TASK DETAILS: The answer must consist of each line below that contains the word "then", copied in full.
-- Opening Marker --
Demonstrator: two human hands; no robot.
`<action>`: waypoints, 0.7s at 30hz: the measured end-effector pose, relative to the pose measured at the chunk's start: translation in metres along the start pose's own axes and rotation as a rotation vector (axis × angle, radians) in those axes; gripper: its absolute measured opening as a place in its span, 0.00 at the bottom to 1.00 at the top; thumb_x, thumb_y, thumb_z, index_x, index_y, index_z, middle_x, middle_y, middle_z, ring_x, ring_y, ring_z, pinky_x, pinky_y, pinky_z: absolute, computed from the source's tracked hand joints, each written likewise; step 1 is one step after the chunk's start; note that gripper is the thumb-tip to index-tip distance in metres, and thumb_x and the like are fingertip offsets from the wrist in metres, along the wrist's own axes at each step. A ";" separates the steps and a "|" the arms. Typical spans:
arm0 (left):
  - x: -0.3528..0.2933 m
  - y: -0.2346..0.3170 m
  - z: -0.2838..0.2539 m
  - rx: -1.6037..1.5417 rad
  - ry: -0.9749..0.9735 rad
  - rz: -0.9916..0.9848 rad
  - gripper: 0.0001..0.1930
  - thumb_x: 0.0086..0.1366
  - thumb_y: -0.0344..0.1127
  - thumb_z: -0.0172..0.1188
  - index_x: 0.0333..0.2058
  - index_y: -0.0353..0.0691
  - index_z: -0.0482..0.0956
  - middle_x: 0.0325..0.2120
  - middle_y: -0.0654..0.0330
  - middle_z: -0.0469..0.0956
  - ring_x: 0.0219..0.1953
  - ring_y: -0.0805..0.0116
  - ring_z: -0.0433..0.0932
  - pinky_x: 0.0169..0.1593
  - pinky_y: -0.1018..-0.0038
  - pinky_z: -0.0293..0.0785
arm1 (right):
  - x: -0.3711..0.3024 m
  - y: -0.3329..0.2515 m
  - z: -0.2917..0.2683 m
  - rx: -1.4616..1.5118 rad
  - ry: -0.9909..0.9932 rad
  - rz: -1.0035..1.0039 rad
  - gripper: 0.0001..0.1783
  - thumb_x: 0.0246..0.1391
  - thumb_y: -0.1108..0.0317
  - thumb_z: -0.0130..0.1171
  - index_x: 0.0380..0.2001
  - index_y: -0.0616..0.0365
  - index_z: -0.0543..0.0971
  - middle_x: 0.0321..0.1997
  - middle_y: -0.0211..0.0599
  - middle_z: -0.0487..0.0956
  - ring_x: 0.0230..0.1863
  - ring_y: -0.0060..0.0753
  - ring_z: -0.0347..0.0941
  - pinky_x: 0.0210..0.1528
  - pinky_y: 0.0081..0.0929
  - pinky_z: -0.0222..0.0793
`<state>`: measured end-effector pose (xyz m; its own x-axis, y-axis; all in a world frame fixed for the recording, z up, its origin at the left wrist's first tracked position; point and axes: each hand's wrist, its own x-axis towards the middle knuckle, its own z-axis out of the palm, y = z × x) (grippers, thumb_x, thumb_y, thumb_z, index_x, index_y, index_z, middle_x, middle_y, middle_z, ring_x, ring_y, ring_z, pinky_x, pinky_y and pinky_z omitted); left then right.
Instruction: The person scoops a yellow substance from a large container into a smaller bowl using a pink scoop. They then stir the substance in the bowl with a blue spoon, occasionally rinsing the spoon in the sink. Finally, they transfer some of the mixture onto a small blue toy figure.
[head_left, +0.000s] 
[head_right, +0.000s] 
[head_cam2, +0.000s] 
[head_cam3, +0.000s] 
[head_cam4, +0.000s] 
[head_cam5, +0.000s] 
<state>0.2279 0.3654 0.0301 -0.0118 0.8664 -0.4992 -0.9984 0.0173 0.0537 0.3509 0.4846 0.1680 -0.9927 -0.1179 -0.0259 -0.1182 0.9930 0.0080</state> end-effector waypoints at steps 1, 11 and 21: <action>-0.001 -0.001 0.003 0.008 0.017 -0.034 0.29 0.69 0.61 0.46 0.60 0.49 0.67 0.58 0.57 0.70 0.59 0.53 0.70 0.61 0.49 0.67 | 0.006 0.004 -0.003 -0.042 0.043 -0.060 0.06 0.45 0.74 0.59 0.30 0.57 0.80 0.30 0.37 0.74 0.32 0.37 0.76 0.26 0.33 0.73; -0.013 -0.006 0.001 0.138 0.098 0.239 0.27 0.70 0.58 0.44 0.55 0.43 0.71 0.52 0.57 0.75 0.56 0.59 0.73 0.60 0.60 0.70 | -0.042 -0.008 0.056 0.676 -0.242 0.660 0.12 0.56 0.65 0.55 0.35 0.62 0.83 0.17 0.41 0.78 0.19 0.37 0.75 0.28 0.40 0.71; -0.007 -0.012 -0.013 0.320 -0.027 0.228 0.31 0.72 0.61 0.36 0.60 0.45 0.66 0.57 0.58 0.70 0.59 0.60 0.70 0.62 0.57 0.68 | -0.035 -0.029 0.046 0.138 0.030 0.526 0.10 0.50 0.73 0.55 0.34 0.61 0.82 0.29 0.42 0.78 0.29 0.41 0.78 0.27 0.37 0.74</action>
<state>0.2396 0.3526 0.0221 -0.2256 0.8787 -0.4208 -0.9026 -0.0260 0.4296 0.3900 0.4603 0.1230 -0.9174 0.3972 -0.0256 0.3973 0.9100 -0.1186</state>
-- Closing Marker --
TASK OUTPUT:
`<state>`: measured end-effector pose (xyz m; its own x-axis, y-axis; all in a world frame fixed for the recording, z up, its origin at the left wrist's first tracked position; point and axes: each hand's wrist, its own x-axis towards the middle knuckle, its own z-axis out of the palm, y = z × x) (grippers, thumb_x, thumb_y, thumb_z, index_x, index_y, index_z, middle_x, middle_y, middle_z, ring_x, ring_y, ring_z, pinky_x, pinky_y and pinky_z omitted); left then right.
Instruction: The person scoops a yellow substance from a large container into a smaller bowl using a pink scoop. They then stir the substance in the bowl with a blue spoon, occasionally rinsing the spoon in the sink. Finally, they transfer some of the mixture onto a small blue toy figure.

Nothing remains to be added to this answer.